What you will do
For every line in the material, output its text exactly and exclude any image it holds.

Recorded data
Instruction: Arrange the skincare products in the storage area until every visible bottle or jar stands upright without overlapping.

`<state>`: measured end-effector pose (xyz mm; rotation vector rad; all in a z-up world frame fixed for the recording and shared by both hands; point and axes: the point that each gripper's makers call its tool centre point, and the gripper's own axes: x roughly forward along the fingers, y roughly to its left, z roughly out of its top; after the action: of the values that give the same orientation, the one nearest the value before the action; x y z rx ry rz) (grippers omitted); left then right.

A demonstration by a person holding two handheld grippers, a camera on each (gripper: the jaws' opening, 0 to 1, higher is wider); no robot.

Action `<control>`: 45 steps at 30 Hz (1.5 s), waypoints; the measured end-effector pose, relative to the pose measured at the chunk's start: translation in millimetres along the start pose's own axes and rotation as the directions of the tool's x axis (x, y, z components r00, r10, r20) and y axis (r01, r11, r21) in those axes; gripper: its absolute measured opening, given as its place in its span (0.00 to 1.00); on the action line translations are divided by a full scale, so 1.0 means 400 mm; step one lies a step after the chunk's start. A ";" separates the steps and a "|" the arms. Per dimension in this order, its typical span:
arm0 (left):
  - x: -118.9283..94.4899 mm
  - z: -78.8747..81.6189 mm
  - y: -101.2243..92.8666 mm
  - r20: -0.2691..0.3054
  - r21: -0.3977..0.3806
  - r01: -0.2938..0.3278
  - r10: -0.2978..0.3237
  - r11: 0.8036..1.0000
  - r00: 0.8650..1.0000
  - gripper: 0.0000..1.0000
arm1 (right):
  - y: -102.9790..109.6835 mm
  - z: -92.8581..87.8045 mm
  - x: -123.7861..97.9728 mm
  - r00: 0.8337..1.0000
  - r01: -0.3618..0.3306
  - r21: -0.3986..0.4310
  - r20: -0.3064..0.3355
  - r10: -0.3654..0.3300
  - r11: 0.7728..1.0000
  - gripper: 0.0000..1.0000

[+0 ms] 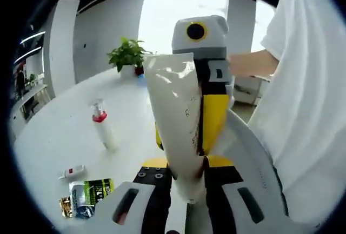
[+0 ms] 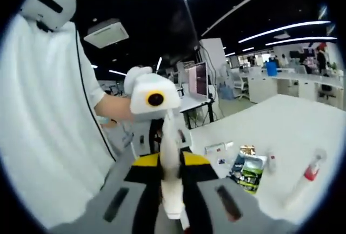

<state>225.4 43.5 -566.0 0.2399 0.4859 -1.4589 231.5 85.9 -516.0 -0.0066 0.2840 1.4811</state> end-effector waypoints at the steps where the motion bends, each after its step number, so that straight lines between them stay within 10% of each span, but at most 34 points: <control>1: 0.001 0.002 -0.002 0.001 0.005 0.009 -0.009 1.000 1.000 0.19 | 0.002 0.001 -0.002 1.000 -0.012 -0.006 -0.001 0.012 1.000 0.13; 15: 0.029 -0.010 0.033 -0.028 0.052 -0.012 0.013 0.999 1.000 0.16 | -0.026 -0.026 -0.015 0.997 -0.051 -0.030 -0.055 0.049 0.998 0.14; 30: 0.101 -0.077 0.127 0.043 -0.037 -0.156 0.157 0.987 0.987 0.16 | -0.137 -0.114 -0.008 0.973 0.223 0.018 -0.058 -0.222 0.975 0.22; 45: 0.153 -0.122 0.185 0.033 0.017 -0.148 0.148 0.989 0.988 0.17 | -0.212 -0.178 -0.016 0.924 0.380 0.064 -0.062 -0.376 0.923 0.27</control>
<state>292.5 18.8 -646.8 0.2625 0.4201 -1.3207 301.1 58.7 -597.9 -0.0352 0.3564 1.0853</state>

Result of this exercise
Instruction: Arrange the skincare products in the storage area until every visible bottle or jar stands upright without overlapping.

`<state>`: measured end-effector pose (xyz mm; rotation vector rad; all in a z-up world frame fixed for the recording and shared by both hands; point and axes: the point that each gripper's makers call its tool centre point, and the gripper's own axes: x roughly forward along the fingers, y roughly to its left, z roughly out of its top; after the action: of the values that give the same orientation, the one nearest the value before the action; x y z rx ry rz) (grippers omitted); left then right.

A demonstration by a person holding two handheld grippers, a camera on each (gripper: the jaws' opening, 0 to 1, higher is wider); no robot.

Action `<control>`: 45 steps at 30 Hz (1.5 s), waypoints; the measured end-effector pose, relative to the pose measured at the chunk's start: translation in millimetres along the start pose's own axes and rotation as the directions of the tool's x axis (x, y, z components r00, r10, r20) and y axis (r01, r11, r21) in those axes; gripper: its absolute measured opening, given as its place in its span (0.00 to 1.00); on the action line translations are divided by a full scale, so 1.0 means 400 mm; step one lies a step after the chunk's start. A ";" separates the steps and a "|" the arms. Per dimension in this order, its typical span:
arm0 (left):
  - x: -118.9283..94.4899 mm
  - z: -78.8747..81.6189 mm
  - y: -101.2243..92.8666 mm
  - r20: -0.2691..0.3054
  - r21: -0.3977..0.3806
  - r01: -0.2938..0.3278
  - r10: -0.2978..0.3237
  - r11: 0.8036..1.0000
  - r00: 0.8650..1.0000
  - gripper: 0.0000..1.0000
arm1 (right):
  - y: -102.9790..109.6835 mm
  - z: -92.8581..87.8045 mm
  - x: -123.7861..97.9728 mm
  - r00: 0.8337..1.0000
  - r01: -0.3618..0.3306
  - r21: -0.3986..0.4310
  - r20: -0.3064..0.3355
  - r10: -0.3654..0.3300
  - r11: 0.7728..1.0000
  - gripper: 0.0000..1.0000

[+0 ms] 
[+0 ms] 

<state>225.4 43.5 -566.0 0.2399 0.4859 -1.4589 231.5 85.9 -516.0 -0.0066 0.2840 1.4811</state> end-effector waypoints at the steps where the motion bends, each after its step number, so that straight lines between them stay within 10% of each span, but at most 34 points: <control>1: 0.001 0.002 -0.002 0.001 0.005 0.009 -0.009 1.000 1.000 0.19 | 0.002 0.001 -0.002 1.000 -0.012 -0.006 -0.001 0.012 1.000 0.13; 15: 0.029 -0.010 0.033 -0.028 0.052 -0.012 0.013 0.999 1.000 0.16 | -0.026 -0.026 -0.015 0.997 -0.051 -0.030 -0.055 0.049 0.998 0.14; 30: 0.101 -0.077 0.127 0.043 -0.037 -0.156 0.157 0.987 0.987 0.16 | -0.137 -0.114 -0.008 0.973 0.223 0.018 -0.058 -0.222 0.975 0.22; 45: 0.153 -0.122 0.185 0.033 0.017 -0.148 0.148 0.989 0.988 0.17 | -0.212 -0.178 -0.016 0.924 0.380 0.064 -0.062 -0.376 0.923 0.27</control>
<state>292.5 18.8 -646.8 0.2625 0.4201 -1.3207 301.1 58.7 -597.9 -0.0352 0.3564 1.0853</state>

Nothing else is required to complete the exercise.